* What to produce
Copy each line of the entries that contains the word "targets".

* Provided data
....

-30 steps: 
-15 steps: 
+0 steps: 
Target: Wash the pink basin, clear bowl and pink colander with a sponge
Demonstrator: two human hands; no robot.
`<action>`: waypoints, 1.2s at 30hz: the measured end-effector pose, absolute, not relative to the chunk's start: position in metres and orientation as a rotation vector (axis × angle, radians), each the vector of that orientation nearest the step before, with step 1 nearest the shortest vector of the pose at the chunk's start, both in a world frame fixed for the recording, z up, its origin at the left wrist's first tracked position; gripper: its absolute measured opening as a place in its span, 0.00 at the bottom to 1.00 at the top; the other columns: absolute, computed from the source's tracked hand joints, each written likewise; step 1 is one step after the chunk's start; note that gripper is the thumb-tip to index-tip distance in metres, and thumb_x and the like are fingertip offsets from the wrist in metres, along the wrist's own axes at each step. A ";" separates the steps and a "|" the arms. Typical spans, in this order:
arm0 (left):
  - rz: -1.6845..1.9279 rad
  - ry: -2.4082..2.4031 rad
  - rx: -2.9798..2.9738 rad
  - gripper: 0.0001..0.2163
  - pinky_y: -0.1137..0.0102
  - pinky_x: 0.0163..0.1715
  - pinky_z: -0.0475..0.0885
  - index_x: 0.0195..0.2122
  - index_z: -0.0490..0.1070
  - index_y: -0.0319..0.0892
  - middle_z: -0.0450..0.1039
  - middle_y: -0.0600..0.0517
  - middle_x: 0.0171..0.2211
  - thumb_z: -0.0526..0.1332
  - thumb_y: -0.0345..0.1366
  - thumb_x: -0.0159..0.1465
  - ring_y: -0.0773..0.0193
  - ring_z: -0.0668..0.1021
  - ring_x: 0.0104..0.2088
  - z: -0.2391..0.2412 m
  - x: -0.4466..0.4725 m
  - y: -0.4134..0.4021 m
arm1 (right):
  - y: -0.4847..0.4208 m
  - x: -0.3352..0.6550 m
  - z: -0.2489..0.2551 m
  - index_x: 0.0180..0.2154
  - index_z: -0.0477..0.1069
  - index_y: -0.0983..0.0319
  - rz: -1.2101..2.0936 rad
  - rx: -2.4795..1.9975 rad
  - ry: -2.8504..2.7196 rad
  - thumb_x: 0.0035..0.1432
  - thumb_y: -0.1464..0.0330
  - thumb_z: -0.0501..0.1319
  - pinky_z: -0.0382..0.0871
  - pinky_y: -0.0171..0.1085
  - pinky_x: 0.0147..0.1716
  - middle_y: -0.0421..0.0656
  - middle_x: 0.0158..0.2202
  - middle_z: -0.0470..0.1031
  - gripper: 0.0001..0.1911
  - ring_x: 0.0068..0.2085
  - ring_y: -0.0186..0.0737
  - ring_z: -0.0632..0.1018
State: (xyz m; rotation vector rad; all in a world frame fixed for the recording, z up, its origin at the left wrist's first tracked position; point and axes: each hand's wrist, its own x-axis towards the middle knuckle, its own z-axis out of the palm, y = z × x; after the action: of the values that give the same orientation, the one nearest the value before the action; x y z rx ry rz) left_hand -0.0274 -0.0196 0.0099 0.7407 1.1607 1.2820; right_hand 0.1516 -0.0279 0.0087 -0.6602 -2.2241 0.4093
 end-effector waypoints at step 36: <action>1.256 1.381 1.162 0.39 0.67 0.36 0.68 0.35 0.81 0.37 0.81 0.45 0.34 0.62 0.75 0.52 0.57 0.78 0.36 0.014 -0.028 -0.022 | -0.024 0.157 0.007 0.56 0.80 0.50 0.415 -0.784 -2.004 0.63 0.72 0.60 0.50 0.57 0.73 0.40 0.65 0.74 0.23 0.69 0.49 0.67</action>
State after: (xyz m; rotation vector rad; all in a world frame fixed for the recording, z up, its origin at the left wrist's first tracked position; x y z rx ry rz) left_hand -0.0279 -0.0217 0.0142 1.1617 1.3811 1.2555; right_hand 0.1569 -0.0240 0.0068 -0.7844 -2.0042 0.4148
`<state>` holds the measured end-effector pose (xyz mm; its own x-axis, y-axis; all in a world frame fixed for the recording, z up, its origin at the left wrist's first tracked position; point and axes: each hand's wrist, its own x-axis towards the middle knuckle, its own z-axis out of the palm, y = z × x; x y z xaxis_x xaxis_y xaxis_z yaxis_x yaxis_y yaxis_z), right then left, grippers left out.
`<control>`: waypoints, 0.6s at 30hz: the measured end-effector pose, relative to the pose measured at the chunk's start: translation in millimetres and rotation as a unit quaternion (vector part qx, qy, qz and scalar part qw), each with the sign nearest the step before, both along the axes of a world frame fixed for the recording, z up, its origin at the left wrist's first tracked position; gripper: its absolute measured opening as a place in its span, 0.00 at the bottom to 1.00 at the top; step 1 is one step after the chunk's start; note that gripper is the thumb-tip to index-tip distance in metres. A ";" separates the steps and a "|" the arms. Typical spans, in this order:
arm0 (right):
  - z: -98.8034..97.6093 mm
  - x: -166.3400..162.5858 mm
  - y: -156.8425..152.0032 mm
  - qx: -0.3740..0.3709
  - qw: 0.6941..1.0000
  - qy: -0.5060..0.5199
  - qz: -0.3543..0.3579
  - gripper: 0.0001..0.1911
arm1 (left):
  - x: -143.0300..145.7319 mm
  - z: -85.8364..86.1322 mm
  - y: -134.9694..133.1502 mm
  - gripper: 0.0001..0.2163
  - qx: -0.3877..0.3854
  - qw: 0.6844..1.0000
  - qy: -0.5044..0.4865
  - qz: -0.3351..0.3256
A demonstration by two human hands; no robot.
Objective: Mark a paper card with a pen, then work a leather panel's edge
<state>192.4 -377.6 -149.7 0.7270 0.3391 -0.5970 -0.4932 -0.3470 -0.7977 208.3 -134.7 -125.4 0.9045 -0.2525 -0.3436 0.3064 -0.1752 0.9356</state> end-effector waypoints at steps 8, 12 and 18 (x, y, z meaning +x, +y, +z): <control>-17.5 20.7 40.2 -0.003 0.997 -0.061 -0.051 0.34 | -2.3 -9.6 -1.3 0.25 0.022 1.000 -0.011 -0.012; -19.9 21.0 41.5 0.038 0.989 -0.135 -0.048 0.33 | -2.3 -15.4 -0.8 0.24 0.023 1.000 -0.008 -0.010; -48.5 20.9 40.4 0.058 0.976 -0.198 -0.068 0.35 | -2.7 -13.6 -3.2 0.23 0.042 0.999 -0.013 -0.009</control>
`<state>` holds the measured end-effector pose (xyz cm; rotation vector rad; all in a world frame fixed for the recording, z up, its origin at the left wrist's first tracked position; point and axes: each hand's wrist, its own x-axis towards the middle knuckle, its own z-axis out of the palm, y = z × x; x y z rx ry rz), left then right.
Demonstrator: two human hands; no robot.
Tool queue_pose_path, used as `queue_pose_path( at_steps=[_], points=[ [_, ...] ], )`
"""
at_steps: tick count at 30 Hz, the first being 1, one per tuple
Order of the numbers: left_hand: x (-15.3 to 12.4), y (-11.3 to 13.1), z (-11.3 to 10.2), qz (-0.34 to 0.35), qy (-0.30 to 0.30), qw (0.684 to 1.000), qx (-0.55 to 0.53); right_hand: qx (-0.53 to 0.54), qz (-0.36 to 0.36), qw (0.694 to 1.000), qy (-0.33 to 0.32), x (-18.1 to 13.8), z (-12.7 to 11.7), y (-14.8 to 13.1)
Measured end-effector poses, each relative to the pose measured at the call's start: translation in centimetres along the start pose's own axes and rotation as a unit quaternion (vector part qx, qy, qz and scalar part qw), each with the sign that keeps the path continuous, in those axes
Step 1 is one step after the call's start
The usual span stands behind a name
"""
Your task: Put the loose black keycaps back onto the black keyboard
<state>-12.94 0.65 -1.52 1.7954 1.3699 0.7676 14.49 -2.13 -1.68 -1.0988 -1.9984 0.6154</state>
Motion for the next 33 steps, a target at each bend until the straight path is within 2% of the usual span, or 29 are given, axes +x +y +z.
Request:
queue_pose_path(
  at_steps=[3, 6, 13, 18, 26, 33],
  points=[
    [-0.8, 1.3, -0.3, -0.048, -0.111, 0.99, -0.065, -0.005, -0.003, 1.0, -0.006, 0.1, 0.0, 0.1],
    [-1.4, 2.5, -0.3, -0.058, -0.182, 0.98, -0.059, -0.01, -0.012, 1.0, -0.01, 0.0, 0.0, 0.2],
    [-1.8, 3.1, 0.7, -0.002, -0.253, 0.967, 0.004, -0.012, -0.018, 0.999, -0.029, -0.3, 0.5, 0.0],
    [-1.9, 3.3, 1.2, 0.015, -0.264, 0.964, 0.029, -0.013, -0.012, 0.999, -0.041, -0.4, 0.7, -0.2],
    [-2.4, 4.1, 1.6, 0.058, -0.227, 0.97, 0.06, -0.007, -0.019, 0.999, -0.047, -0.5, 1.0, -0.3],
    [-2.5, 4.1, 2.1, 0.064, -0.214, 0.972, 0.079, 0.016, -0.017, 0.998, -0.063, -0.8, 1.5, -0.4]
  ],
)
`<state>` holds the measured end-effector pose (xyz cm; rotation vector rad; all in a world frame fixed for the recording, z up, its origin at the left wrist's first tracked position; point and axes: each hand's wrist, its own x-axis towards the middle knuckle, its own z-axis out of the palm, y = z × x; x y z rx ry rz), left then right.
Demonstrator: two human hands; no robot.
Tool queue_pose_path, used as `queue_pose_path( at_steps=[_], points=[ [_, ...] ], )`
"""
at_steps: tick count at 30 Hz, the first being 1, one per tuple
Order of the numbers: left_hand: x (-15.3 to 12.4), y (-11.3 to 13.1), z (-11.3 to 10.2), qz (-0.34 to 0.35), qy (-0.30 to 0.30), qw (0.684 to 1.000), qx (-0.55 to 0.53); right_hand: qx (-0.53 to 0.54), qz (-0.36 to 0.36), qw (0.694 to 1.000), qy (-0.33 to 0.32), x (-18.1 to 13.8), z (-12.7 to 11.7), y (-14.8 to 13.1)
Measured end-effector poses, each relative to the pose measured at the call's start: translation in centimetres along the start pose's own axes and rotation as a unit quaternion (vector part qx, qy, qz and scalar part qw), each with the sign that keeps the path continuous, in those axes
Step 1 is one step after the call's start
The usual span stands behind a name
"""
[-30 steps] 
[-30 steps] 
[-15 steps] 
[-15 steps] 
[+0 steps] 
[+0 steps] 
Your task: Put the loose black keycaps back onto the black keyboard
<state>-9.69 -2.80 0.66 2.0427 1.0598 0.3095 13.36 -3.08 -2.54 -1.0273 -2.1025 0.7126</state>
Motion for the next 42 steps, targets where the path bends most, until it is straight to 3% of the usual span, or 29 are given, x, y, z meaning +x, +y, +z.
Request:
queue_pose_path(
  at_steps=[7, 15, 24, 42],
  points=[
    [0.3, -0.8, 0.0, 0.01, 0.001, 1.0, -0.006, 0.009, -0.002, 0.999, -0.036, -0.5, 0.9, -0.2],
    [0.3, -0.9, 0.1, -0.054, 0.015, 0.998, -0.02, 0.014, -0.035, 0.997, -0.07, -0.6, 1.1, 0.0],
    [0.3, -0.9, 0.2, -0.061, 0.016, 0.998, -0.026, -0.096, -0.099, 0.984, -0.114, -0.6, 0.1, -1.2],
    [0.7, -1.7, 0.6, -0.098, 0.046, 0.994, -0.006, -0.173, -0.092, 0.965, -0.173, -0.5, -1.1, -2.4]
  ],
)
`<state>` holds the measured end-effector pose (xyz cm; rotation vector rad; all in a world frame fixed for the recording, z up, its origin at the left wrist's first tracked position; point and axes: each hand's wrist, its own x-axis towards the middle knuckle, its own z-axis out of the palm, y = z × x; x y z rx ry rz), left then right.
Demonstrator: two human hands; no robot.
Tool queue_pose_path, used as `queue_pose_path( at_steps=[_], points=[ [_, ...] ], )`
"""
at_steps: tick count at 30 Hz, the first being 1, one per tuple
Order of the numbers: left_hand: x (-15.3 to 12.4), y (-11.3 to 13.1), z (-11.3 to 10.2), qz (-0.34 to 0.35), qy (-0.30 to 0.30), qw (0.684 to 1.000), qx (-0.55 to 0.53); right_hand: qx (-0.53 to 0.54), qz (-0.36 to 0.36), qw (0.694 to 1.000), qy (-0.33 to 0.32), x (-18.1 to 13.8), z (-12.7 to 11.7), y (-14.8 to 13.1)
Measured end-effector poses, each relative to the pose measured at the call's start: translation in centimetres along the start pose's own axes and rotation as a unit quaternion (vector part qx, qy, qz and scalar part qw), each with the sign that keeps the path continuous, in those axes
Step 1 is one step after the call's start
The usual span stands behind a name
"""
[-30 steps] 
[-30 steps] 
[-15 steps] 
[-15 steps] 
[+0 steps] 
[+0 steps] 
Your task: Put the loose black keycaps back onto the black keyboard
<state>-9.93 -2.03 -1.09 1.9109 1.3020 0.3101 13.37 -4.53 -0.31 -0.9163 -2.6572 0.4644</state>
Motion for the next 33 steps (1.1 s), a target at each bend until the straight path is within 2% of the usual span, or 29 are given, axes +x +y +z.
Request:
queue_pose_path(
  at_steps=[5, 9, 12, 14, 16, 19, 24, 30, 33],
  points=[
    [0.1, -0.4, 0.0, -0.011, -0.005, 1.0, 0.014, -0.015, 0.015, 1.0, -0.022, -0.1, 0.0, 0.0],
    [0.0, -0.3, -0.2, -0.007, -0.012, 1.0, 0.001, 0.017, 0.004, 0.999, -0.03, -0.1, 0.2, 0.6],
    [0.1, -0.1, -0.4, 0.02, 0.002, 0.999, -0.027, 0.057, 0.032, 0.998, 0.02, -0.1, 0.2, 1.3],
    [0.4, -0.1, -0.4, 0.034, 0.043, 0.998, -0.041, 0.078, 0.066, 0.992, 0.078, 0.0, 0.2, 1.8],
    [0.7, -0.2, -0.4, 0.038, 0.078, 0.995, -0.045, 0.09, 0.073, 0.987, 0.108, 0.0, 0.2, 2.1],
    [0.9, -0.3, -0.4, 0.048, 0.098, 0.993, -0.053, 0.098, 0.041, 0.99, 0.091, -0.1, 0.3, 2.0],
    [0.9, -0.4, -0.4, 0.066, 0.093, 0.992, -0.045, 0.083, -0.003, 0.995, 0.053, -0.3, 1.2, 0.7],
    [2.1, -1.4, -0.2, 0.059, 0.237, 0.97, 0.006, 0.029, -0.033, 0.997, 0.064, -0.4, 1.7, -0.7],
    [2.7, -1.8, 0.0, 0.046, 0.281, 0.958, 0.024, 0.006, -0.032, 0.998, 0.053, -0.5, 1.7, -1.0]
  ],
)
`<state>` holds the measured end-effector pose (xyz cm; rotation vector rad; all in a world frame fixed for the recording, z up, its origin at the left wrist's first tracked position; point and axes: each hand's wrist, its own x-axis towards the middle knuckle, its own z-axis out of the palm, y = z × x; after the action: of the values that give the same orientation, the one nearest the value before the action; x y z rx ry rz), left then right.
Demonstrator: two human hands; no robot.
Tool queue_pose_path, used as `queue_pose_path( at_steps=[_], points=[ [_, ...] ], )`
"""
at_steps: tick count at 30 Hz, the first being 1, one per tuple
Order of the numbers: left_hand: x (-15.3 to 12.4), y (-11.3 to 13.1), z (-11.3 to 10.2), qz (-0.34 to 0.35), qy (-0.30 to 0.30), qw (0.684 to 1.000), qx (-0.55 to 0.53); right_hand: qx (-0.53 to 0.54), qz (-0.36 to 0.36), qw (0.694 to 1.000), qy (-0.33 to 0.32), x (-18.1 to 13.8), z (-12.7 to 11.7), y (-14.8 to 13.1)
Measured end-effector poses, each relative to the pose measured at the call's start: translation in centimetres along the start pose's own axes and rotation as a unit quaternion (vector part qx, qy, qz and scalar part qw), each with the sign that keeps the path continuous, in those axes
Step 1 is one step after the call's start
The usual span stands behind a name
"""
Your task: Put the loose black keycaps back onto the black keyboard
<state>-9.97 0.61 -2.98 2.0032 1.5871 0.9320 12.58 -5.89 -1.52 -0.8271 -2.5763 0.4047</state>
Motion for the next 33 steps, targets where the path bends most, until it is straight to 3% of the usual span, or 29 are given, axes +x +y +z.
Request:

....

* Solution for this task
Motion for the next 42 steps, targets where the path bends most, until it is straight to 3% of the usual span, or 29 are given, x, y, z meaning +x, +y, +z.
Motion for the next 33 steps, targets where the path bends most, until it is straight to 3% of the usual span, or 29 are given, axes +x +y +z.

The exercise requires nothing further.